> **Description of the task**
Reproduce each line below with no alterations.

Top of Recorded information

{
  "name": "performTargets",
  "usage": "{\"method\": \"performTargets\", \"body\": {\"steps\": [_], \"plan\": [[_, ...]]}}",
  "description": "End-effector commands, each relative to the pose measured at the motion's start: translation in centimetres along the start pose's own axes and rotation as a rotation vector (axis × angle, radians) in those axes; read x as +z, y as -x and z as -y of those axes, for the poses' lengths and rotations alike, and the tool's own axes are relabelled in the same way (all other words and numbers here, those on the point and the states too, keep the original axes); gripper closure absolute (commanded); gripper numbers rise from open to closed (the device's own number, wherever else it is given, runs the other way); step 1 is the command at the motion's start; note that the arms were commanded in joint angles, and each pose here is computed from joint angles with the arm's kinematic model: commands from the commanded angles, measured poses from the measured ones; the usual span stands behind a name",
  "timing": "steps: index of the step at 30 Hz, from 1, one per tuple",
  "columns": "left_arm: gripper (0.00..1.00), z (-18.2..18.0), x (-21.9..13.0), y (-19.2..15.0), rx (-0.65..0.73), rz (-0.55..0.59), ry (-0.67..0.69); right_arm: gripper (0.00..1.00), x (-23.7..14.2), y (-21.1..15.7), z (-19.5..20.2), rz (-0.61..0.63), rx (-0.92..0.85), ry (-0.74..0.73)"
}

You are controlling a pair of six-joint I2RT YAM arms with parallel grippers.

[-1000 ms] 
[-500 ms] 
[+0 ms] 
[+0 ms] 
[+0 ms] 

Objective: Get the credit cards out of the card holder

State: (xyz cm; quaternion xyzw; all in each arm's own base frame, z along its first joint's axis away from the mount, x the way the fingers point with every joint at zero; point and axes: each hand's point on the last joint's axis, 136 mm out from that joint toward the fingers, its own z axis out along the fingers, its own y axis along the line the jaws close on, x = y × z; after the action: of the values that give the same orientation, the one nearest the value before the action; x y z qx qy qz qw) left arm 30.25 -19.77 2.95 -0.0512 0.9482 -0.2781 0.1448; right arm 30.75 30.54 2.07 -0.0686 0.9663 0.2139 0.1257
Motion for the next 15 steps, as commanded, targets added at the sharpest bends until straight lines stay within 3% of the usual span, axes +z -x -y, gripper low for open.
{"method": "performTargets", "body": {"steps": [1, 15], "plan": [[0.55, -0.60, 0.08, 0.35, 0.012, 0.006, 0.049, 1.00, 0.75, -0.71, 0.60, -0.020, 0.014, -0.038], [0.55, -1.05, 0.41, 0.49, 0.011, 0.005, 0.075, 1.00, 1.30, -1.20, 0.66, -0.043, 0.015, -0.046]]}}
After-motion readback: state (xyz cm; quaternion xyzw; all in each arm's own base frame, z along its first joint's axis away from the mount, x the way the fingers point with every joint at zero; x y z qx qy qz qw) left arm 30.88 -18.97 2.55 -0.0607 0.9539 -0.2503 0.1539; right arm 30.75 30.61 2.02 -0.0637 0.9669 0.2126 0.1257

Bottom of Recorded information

> **Exercise response**
{
  "name": "performTargets",
  "usage": "{\"method\": \"performTargets\", \"body\": {\"steps\": [_], \"plan\": [[_, ...]]}}",
  "description": "End-effector commands, each relative to the pose measured at the motion's start: translation in centimetres along the start pose's own axes and rotation as a rotation vector (axis × angle, radians) in those axes; read x as +z, y as -x and z as -y of those axes, for the poses' lengths and rotations alike, and the tool's own axes are relabelled in the same way (all other words and numbers here, those on the point and the states too, keep the original axes); gripper closure absolute (commanded); gripper numbers rise from open to closed (the device's own number, wherever else it is given, runs the other way); step 1 is the command at the motion's start; note that the arms were commanded in joint angles, and each pose here is computed from joint angles with the arm's kinematic model: commands from the commanded angles, measured poses from the measured ones; the usual span stands behind a name",
  "timing": "steps: index of the step at 30 Hz, from 1, one per tuple",
  "columns": "left_arm: gripper (0.00..1.00), z (-18.2..18.0), x (-21.9..13.0), y (-19.2..15.0), rx (-0.65..0.73), rz (-0.55..0.59), ry (-0.67..0.69); right_arm: gripper (0.00..1.00), x (-23.7..14.2), y (-21.1..15.7), z (-19.5..20.2), rz (-0.61..0.63), rx (-0.92..0.85), ry (-0.74..0.73)"
}

You are controlling a pair of six-joint I2RT YAM arms with parallel grippers.

[-1000 ms] 
[-500 ms] 
[+0 ms] 
[+0 ms] 
[+0 ms] 

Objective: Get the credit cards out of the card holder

State: (xyz cm; quaternion xyzw; all in each arm's own base frame, z along its first joint's axis away from the mount, x the way the fingers point with every joint at zero; point and axes: each hand's point on the last joint's axis, 136 mm out from that joint toward the fingers, its own z axis out along the fingers, its own y axis along the line the jaws close on, x = y × z; after the action: of the values that give the same orientation, the one nearest the value before the action; x y z qx qy qz qw) left arm 30.25 -19.77 2.95 -0.0512 0.9482 -0.2781 0.1448; right arm 30.75 30.54 2.07 -0.0686 0.9663 0.2139 0.1257
Motion for the next 15 steps, as commanded, targets added at the sharpest bends until straight lines stay within 3% of the usual span, axes +z -x -y, gripper low for open.
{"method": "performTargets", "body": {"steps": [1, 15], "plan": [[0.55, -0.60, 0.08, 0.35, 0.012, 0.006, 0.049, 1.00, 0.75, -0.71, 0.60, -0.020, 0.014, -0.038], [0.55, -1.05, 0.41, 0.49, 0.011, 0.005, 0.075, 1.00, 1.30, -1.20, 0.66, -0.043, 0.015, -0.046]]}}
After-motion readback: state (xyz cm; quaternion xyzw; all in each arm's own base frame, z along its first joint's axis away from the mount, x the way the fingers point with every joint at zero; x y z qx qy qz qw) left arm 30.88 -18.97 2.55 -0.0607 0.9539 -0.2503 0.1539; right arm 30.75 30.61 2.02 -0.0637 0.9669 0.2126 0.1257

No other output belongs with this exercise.